== WHAT IS NEEDED ==
A faithful, word-for-word copy of the data below is required, without pictures.
────────────────
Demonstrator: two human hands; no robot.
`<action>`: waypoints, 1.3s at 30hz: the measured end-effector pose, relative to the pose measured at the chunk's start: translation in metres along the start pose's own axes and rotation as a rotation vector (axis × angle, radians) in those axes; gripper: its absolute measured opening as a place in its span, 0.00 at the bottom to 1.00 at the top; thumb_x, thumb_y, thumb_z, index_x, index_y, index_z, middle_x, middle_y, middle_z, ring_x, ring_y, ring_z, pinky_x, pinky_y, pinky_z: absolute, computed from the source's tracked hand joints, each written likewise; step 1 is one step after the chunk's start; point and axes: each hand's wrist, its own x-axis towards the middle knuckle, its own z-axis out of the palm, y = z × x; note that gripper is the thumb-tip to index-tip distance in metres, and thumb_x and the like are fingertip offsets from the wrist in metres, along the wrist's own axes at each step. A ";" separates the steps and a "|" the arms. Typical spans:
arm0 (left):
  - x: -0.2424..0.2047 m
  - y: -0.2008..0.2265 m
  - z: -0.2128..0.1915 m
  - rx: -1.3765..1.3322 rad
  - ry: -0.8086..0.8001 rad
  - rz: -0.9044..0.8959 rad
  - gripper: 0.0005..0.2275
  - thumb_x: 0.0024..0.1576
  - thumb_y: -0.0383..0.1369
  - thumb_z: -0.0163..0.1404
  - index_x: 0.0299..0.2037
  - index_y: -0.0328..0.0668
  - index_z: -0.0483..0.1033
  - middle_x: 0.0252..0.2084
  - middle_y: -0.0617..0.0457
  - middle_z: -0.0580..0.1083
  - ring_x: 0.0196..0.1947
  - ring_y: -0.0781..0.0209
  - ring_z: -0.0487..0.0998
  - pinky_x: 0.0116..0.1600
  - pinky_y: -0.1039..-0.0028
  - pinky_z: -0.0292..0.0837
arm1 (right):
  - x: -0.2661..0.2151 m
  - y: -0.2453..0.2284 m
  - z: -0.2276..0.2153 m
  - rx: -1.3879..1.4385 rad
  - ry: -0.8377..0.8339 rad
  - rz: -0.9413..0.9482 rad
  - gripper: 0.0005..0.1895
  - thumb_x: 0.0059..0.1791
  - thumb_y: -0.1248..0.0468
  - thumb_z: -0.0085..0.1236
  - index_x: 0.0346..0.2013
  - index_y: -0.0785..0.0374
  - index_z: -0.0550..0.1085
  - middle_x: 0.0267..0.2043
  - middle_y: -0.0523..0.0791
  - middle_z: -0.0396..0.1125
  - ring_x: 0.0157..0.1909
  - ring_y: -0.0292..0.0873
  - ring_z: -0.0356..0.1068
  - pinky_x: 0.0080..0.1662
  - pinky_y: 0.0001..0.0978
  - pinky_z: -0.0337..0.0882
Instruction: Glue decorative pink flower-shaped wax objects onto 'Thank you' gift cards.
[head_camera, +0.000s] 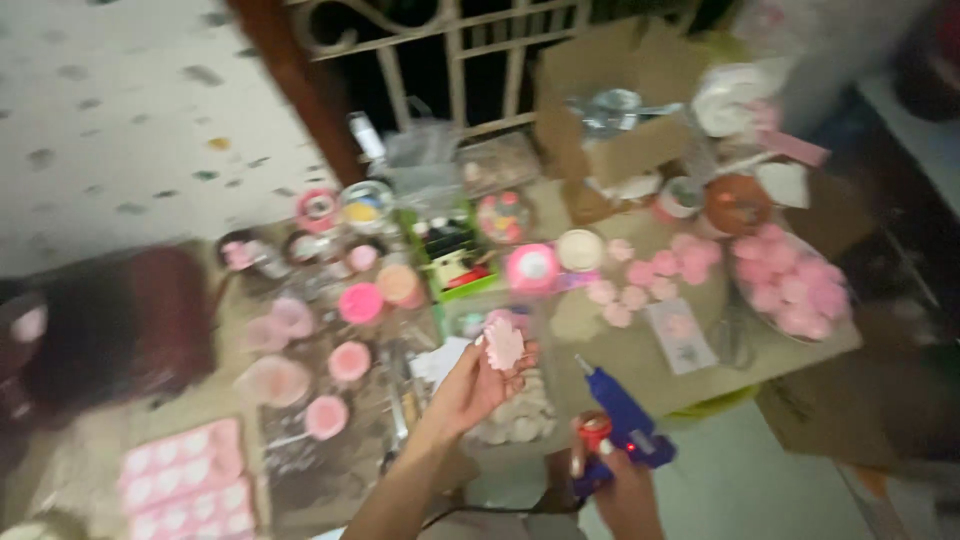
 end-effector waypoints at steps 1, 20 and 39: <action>-0.022 0.009 0.008 0.004 0.008 0.030 0.26 0.64 0.46 0.49 0.66 0.34 0.65 0.62 0.40 0.72 0.51 0.56 0.77 0.52 0.69 0.75 | -0.003 -0.009 0.023 0.000 -0.026 0.016 0.17 0.50 0.65 0.53 0.50 0.72 0.70 0.34 0.51 0.70 0.29 0.45 0.68 0.34 0.39 0.71; -0.219 0.060 0.064 0.220 -0.035 0.467 0.30 0.66 0.49 0.43 0.72 0.35 0.58 0.64 0.47 0.70 0.58 0.56 0.74 0.55 0.69 0.72 | -0.054 -0.023 0.210 -1.026 -0.396 -0.340 0.06 0.46 0.63 0.59 0.34 0.63 0.76 0.33 0.42 0.68 0.33 0.34 0.66 0.37 0.26 0.66; -0.221 0.069 0.069 0.221 -0.063 0.466 0.29 0.68 0.48 0.41 0.72 0.32 0.58 0.65 0.48 0.70 0.57 0.62 0.73 0.54 0.70 0.71 | -0.048 -0.005 0.205 -0.980 -0.257 -0.186 0.18 0.43 0.64 0.65 0.44 0.67 0.73 0.32 0.43 0.67 0.30 0.33 0.62 0.32 0.26 0.66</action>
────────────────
== OUTPUT ==
Demonstrator: two human hands; no robot.
`<action>`: waypoints, 1.3s at 30hz: the measured end-effector pose, relative to the pose measured at the chunk's start: translation in metres along the start pose's own axes and rotation as a rotation vector (axis × angle, radians) in those axes; gripper: its absolute measured opening as a place in its span, 0.00 at the bottom to 1.00 at the top; thumb_x, thumb_y, thumb_z, index_x, index_y, index_z, middle_x, middle_y, middle_z, ring_x, ring_y, ring_z, pinky_x, pinky_y, pinky_z: absolute, computed from the source's tracked hand joints, each written likewise; step 1 is one step after the chunk's start; point and axes: each hand's wrist, its own x-axis towards the middle knuckle, its own z-axis out of the palm, y = z × x; note that gripper is the thumb-tip to index-tip distance in metres, and thumb_x and the like are fingertip offsets from the wrist in metres, along the wrist's own axes at each step. A ";" separates the steps and a "|" the arms. Typical spans:
arm0 (left):
  - x: -0.2424..0.2047 m
  - y: -0.2008..0.2265 m
  - z: -0.2128..0.1915 m
  - rx: -1.3765..1.3322 rad
  - ry: -0.8086..0.8001 rad
  - rz: -0.9044..0.8959 rad
  - gripper: 0.0005..0.2275
  - thumb_x: 0.0024..0.1576
  - thumb_y: -0.0383..0.1369
  - thumb_z: -0.0163..0.1404
  - index_x: 0.0299..0.2037
  - index_y: -0.0328..0.0668
  - index_z: -0.0483..0.1033
  - middle_x: 0.0252..0.2084
  - middle_y: -0.0617..0.0457
  - middle_z: -0.0580..0.1083
  - ring_x: 0.0196..0.1947
  - ring_y: -0.0781..0.0209
  - ring_z: -0.0487..0.0998
  - pinky_x: 0.0116..0.1600
  - pinky_y: -0.1039..-0.0028
  - pinky_z: -0.0292..0.0837
arm1 (right):
  - x: -0.2661..0.2151 m
  - y: -0.2453..0.2284 m
  - z: -0.2276..0.2153 m
  - rx: -1.3879..1.4385 rad
  - ry: -0.8377..0.8339 rad
  - rz: -0.9413..0.9482 rad
  - gripper: 0.0005..0.1895
  - thumb_x: 0.0059..0.1791
  - thumb_y: -0.1248..0.0468
  - thumb_z: -0.0085..0.1236
  - index_x: 0.0346..0.2013
  - index_y: -0.0785..0.0374
  - index_z: -0.0550..0.1085
  - middle_x: 0.0267..0.2043
  - middle_y: -0.0523..0.0791
  - middle_z: -0.0396..0.1125
  - ring_x: 0.0157..0.1909
  - ring_y: -0.0292..0.0873
  - ring_z: -0.0356..0.1068
  - pinky_x: 0.0080..0.1662
  - pinky_y: 0.0001..0.0978
  - pinky_z: -0.0337..0.0882
Instruction: Glue decorative pink flower-shaped wax objects onto 'Thank you' gift cards.
[head_camera, +0.000s] 
 end-effector waypoints at steps 1, 20 and 39: <action>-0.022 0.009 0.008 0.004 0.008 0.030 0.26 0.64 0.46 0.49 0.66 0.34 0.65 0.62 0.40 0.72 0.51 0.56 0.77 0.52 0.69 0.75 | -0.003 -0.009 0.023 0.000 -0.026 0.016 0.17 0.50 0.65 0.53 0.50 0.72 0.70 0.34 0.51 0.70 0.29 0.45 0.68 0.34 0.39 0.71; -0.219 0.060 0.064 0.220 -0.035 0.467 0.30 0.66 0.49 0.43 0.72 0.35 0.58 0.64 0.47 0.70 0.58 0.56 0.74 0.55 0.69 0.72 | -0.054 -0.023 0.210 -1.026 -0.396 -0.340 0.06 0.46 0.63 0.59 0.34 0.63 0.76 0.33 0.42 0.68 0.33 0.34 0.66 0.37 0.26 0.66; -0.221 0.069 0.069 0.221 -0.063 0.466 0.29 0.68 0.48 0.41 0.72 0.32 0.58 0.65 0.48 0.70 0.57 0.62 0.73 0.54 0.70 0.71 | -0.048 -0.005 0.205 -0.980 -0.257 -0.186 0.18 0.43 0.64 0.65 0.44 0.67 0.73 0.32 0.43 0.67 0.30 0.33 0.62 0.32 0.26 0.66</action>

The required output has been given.